Visual Question Answering (VQA) v2.0 [1] is a dataset containing open-ended questions about images. VQA2 includes more than 204k images from the MSCOCO dataset, with at least 3 questions per image, 10 ground truth answers per question. The question types covers "yes/no questions", "number counting questions", "other questions about contents of an image".
The problem of language-prior [2][3][4][5], that a VQA model predicts question-relevant answers independent of image contents. VQA models tend to answer questions based on the high-frequency answers to a certain type of question ignoring image contents. A solution [6] to this problem is to measure the question-image correlation by training on both relevant and irrelevant question-image pairs based on self-supervised learning.
The self-attention [7] module in the Transformer employs the multi-head attention mechanism in which each head maps a query and a set of key-values pairs to an output. The output in a single head is computed as a weighted sum of values according to the attention score computed by a function of the query with the corresponding key. These single-head outputs are then concatenated and again projected, resulting in the final values:
$$\mbox{Multi-head}(Q,K,V)=\mbox{Concat}(\mbox{head}^1,\dots,\mbox{head}^H)W^O,$$ $$\mbox{head}^i=\mbox{Attention}(QW^{Q_i},KW^{K_i},VW^{V_i}),$$ $$\mbox{Attention}(\tilde{Q},\tilde{K},\tilde{V})=\mbox{softmax}(\frac{\tilde{Q}\tilde{K}^T}{\sqrt{d_k}})\tilde{V},$$where $W^Q,W^K,W^V$ and $W^O$ are linear transformations for queries, keys, values and outputs. $\tilde{Q}= QW^{Q_i}$, $\tilde{K} = KW^{K_i}$, and $\tilde{V} = VW^{V_i}$. $d_k$ denotes the dimension of queries and keys in a single head. In self-attention modules, $Q = K = V$.

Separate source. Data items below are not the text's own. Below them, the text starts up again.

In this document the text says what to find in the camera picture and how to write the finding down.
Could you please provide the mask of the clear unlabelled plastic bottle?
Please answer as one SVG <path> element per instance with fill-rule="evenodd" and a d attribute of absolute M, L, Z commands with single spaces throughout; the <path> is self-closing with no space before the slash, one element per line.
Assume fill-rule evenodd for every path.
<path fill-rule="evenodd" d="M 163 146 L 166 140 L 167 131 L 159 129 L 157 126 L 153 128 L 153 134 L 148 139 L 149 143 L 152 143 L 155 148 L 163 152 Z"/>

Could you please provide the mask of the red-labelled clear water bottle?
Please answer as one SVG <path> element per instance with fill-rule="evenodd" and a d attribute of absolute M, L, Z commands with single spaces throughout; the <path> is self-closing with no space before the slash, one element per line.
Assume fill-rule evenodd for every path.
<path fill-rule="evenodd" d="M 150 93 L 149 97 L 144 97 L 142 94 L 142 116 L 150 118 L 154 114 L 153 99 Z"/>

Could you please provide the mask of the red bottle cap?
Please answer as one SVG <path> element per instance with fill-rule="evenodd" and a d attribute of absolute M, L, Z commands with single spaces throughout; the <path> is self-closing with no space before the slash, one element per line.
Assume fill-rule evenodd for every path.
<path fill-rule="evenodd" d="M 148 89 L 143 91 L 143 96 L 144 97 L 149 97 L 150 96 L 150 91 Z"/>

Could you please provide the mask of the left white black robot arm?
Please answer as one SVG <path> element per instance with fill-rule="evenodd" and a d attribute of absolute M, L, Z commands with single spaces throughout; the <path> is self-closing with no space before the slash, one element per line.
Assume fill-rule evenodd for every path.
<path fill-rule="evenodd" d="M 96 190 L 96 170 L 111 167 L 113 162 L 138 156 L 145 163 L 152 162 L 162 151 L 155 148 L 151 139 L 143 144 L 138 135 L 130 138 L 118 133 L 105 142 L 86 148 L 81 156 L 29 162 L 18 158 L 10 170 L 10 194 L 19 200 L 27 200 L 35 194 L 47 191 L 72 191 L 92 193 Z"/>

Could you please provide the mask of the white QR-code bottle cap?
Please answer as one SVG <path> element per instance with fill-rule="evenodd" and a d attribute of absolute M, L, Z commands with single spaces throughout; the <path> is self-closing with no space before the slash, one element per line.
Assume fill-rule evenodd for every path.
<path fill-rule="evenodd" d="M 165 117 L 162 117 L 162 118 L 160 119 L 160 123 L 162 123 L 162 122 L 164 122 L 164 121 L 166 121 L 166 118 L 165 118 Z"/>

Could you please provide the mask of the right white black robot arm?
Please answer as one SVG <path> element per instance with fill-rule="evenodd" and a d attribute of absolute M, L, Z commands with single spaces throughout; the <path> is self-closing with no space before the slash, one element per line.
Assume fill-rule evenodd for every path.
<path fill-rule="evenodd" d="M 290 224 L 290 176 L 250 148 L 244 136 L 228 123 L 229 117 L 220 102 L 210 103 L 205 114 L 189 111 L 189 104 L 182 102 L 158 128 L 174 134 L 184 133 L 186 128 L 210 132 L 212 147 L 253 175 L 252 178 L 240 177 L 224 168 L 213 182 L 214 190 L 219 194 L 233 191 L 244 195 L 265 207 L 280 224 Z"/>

Let The VQA model be represented by the function $h$ which takes an Image ($I$) and a Question ($Q$) as input and generates an answer $A$. We want to estimate the most likely answer $\hat{A}$ from a fixed set of answers.
$\hat{A}=\mbox{argmax}_AP(A|I,Q)$, where the answers $A\in \{A_1, A_2,\dots,A_M\}$ are chosen to be the most frequent $M$ answers from the training set.For multi-modal feature fusion, Multi-modal Factorized High-order pooling approach (MFH) is developed to achieve more effective fusion of multi-modal features by exploiting their correlations sufficiently. Moreover, for answer prediction, the KL (Kullback-Leibler) divergence is used as the loss function to achieve precise characterization of the complex correlations between multiple diverse answers with same or similar meaning.
Bottom-up and Topdown Attention mechanism (BUTD) enables attention to be calculated at the level of objects and other salient image regions. The bottom-up mechanism based on Faster R-CNN proposes image regions, each with an associated feature vector, while the top-down mechanism determines feature weightings.
Bilinear Attention Networks (BAN) finds bilinear attention distributions to utilize given vision-language information seamlessly. BAN considers bilinear interactions among two groups of input channels, while low-rank bilinear pooling extracts the joint representations for each pair of channels.
Given multimodal input, multimodal neural architecture search (MMnas) first define a set of primitive operations, and then construct a deep encoder-decoder based unified backbone, where each encoder or decoder block corresponds to an operation searched from a predefined operation pool. On top of the unified backbone, we attach task-specific heads to tackle different multimodal learning tasks. By using a gradient-based NAS algorithm, the optimal architectures for different tasks are learned efficiently.
Modular Co-Attention Network (MCAN) consists of Modular Co-Attention (MCA) layers cascaded in depth. Each MCA layer models the self-attention of questions and images, as well as the guided-attention of images jointly using a modular composition of two basic attention units.